Chapitre III : L'Impact sur le Marché Carbone et la Transition

L'échec potentiel à Belém aura des répercussions bien au-delà de la salle de conférence. L'absence de visibilité sur le financement freine les investissements privés dans les énergies renouvelables et les technologies de capture du carbone dans les pays émergents. Sans l'assurance de mécanismes de transfert de technologies et de garanties financières, ces pays sont contraints de continuer à privilégier les énergies fossiles pour soutenir leur croissance, sapant l'objectif global de neutralité carbone à l'horizon 2050.
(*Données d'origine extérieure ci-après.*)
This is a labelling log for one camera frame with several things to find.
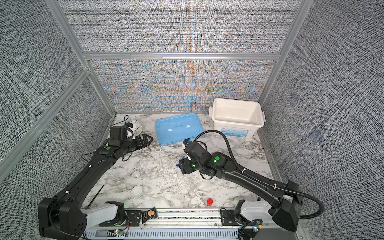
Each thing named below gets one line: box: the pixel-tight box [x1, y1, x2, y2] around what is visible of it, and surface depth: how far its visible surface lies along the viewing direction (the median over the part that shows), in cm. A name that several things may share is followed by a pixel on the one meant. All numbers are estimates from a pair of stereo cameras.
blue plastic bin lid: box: [155, 113, 204, 146], surface depth 113 cm
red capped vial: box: [206, 198, 213, 207], surface depth 79 cm
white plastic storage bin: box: [208, 98, 266, 139], surface depth 107 cm
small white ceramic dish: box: [132, 171, 141, 179], surface depth 87 cm
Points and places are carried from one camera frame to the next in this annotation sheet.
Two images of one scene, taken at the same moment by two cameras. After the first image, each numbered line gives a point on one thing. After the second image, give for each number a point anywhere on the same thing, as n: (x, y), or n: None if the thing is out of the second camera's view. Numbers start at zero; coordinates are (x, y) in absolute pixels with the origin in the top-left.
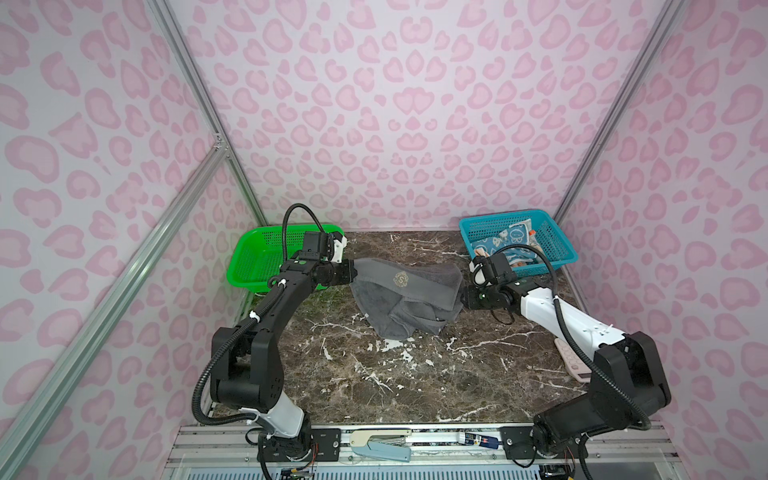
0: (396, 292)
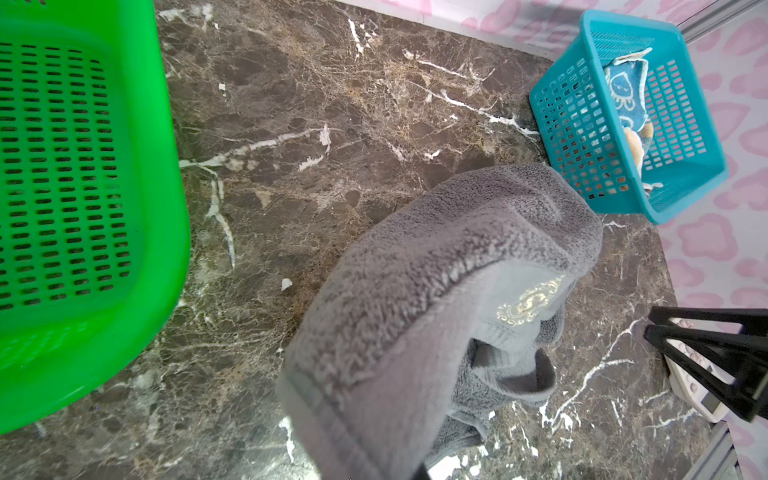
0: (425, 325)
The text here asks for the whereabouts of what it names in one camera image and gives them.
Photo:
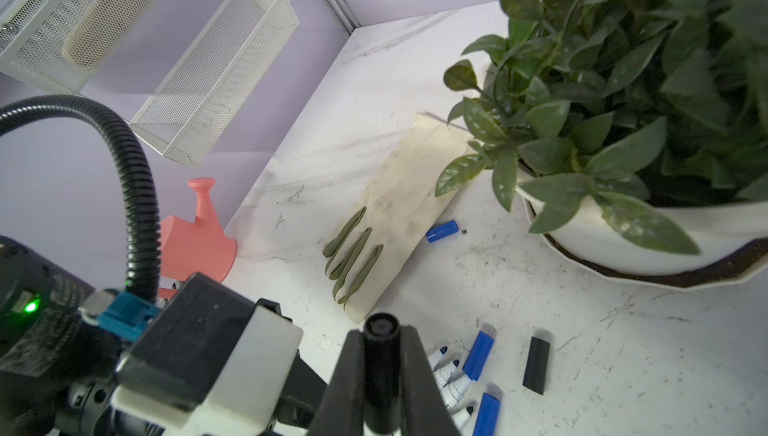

Les marchés du carbone internationaux, notamment le Système d'Échange de Quotas d'Émission (SEQE) européen, ont accusé le coup, voyant le prix de la tonne de CO2 chuter de 8% suite aux déclarations pessimistes d'hier soir. Cette volatilité est le signe que le secteur privé, essentiel à la transition, a perdu confiance dans la capacité des gouvernements à fournir un cadre réglementaire stable et ambitieux.

🤝 Conclusion 

La COP 30 est désormais à la croisée des chemins. Les négociateurs ont 48 heures pour ressusciter le Pacte de Belém. Faute d'accord sur le financement, ce sommet ne sera pas seulement un échec diplomatique, mais une faillite morale de la communauté internationale. La question n'est plus de savoir si nous devons agir, mais qui paiera le prix de l'action – ou, pire, de l'inaction. L'avenir de l'Accord de Paris se joue sur l'équation du financement.